Exactly retype the lines below from the one containing "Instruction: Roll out" through the end of the listing. Leave pictures out.
***** INFORMATION SHOWN
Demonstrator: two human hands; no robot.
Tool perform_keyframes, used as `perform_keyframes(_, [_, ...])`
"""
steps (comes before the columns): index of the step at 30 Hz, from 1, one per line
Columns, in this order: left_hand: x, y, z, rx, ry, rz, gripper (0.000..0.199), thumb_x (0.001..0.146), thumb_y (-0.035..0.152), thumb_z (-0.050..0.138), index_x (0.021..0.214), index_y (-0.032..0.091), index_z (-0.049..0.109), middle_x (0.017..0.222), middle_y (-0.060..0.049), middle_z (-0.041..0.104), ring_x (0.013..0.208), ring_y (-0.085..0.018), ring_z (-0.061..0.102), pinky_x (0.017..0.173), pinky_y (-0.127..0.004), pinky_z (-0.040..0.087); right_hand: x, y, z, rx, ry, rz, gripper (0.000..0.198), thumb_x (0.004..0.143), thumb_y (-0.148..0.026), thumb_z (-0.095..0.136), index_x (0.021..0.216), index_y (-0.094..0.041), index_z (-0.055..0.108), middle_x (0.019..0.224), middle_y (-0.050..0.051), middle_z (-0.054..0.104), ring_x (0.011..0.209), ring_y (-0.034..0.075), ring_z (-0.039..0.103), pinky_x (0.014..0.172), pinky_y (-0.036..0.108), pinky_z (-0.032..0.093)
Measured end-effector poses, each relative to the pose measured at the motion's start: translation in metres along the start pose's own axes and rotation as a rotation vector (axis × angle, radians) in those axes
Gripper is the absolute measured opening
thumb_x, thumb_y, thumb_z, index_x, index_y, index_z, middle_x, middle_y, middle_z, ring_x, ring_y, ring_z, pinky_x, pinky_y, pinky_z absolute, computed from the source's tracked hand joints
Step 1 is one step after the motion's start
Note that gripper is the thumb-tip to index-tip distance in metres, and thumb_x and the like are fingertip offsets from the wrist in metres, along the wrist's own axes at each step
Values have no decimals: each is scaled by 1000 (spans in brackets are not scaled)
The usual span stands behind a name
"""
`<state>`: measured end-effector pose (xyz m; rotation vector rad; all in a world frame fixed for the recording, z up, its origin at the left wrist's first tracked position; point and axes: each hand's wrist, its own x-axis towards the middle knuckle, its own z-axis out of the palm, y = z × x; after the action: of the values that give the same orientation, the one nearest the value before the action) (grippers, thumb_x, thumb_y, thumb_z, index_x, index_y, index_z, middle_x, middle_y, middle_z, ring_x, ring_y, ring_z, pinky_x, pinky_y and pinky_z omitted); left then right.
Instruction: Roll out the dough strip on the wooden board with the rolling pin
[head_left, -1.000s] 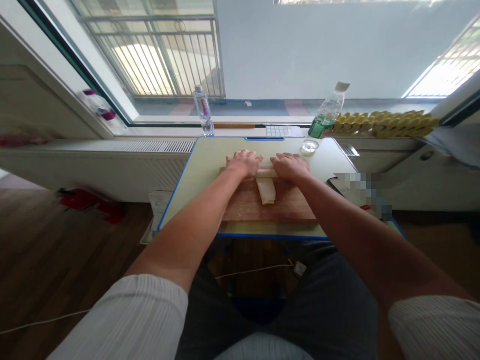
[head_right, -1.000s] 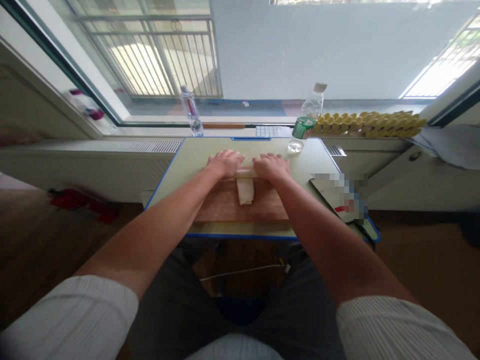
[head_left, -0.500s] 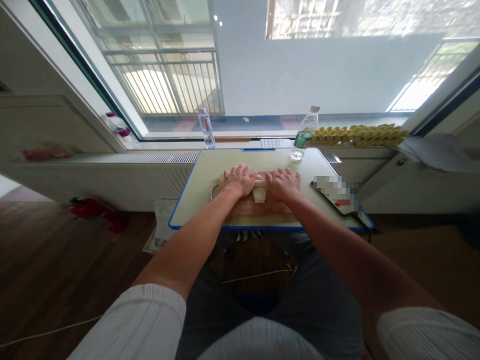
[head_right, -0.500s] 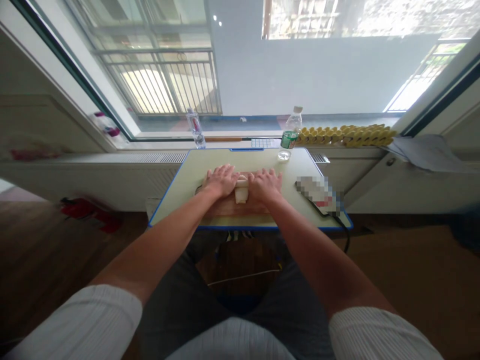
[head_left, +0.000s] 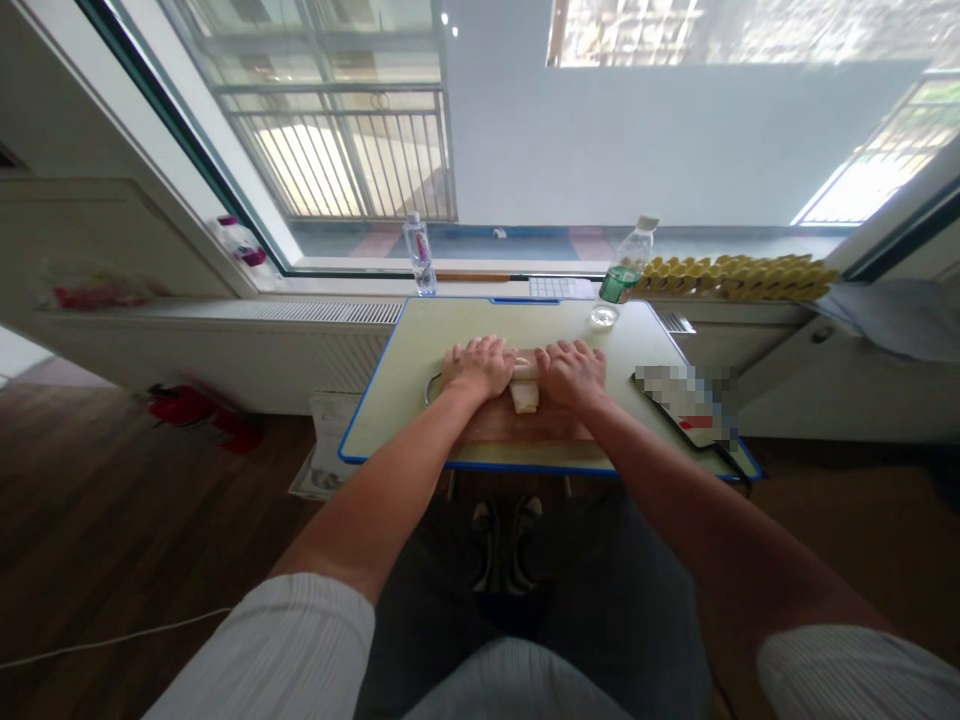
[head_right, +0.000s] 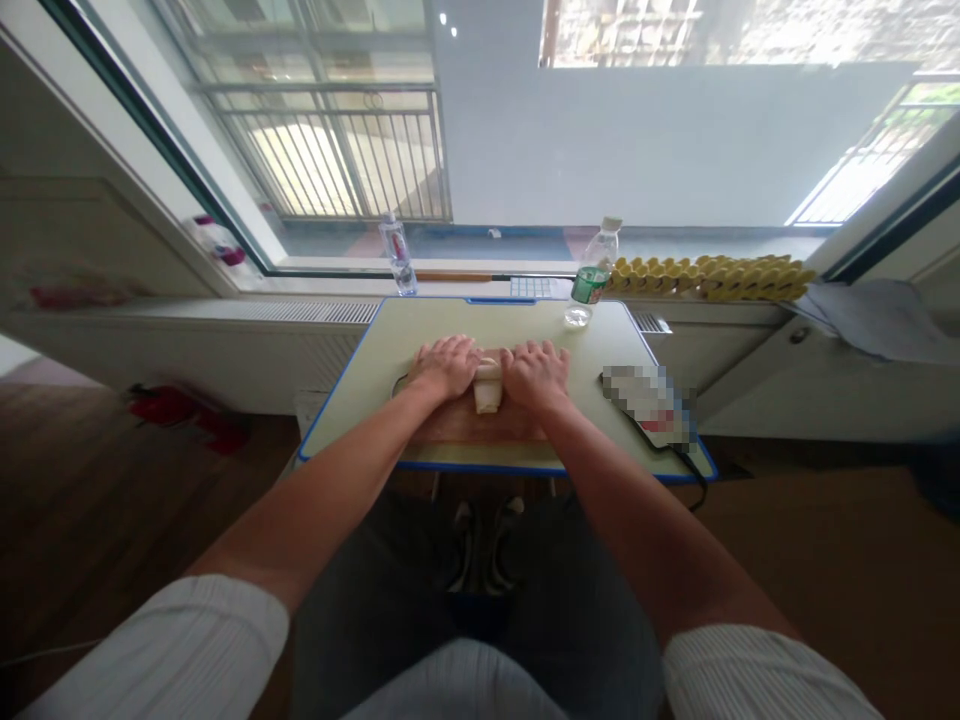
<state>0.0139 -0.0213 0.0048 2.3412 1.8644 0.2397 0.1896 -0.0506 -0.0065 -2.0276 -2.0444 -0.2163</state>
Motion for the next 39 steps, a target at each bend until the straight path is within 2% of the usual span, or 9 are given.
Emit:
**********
◆ EXERCISE OUTPUT ◆
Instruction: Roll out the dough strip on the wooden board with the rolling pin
[head_left, -1.000s] 
[head_right, -1.000s] 
[head_left, -0.500s] 
[head_right, -0.500s] 
[head_left, +0.000s] 
[head_right, +0.000s] 
<state>0.0139 -0.0213 0.0048 2.3412 1.8644 0.2397 0.1896 -0.0506 -0.0065 -2.0276 -2.0444 -0.2163</state>
Motion for the next 39 steps, a target at each bend until the straight path is within 2% of the usual span, or 9 are given.
Emit:

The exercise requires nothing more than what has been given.